Silk weaving expanded until two thousand people were employed in the industry in 1769. By 1772, the boom had turned to bust, possibly due to cheaper foreign imports; by the late 1770s, trade had recovered. The cycle of boom and bust would continue throughout the textile era.
The combination of a good water power site and a workforce used to textile factory work meant Stockport was well placed to take advantage of the phenomenal expansion in cotton processing in the late 18th century. Warren's mill in the market place was the first. Power came from an undershot water wheel in a deep pit, fed by a tunnel from the River Goyt. The positioning on high ground, unusual for a water-powered mill, contributed to an early demise, but the concept of moving water around in tunnels proved successful and several tunnels were driven under the town from the Goyt to power mills. In 1796, James Harrisson drove a wide cut from the Tame which fed several mills in the Park, Portwood. Other water-powered mills were built on the Mersey.
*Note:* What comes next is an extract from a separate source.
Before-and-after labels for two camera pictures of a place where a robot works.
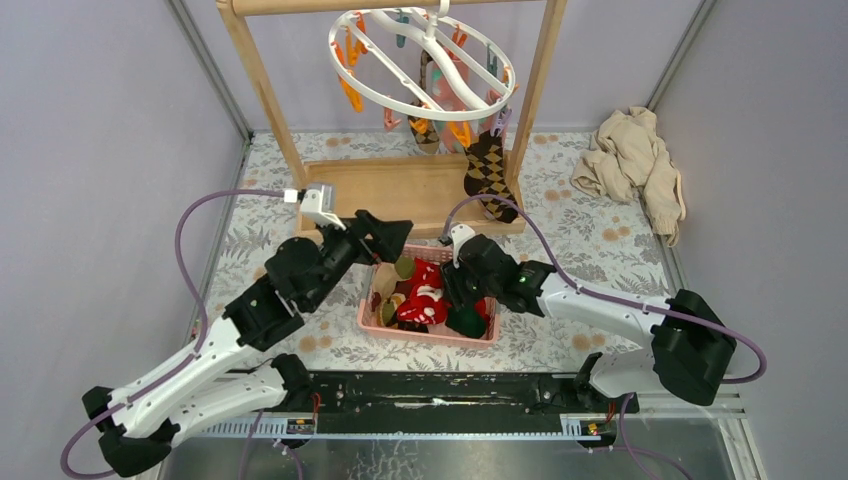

The town was connected to the national canal network by the of the Stockport branch of the Ashton Canal opened in 1797, which continued in use until the 1930s. Much of it is now filled in, but there is an active campaign to reopen it for leisure uses.
In the early 19th century, the number of hatters in the area began to increase and a reputation for high quality work was created. The London firm of Miller Christy bought out a local firm in 1826, a move described by Arrowsmith as a "watershed". By the latter part of the century, hatting had changed from a manual to a mechanised process and was one of Stockport's primary employers; the area, with nearby Denton, was the leading national centre. Support industries, such as blockmaking, trimmings, and leatherware, became established. Stockport Armoury was completed in 1862.
World War I cut off overseas markets, which established local industries and eroded Stockport's eminence. Even so, more than 3,000 people worked in the hatting industry in 1932, making it the third biggest employer after textiles and engineering. The depression of the 1930s and changes in fashion greatly reduced the demand for hats; the demand that existed was met by cheaper wool products made elsewhere, such as the Luton area.
In 1966, the largest of the region's remaining felt hat manufacturers, Battersby & Co, T & W Lees, J. Moores & Sons, and Joseph Wilson & Sons, merged with Christy & Co to form Associated British Hat Manufacturers, leaving Christy's and Wilson's as the last two factories in production. The Wilson's factory closed in 1980, followed by the Christy's factory in 1997, bringing to an end over 400 years of hatting in the area. The industry is commemorated by the UK's only dedicated hatting museum, Hat Works.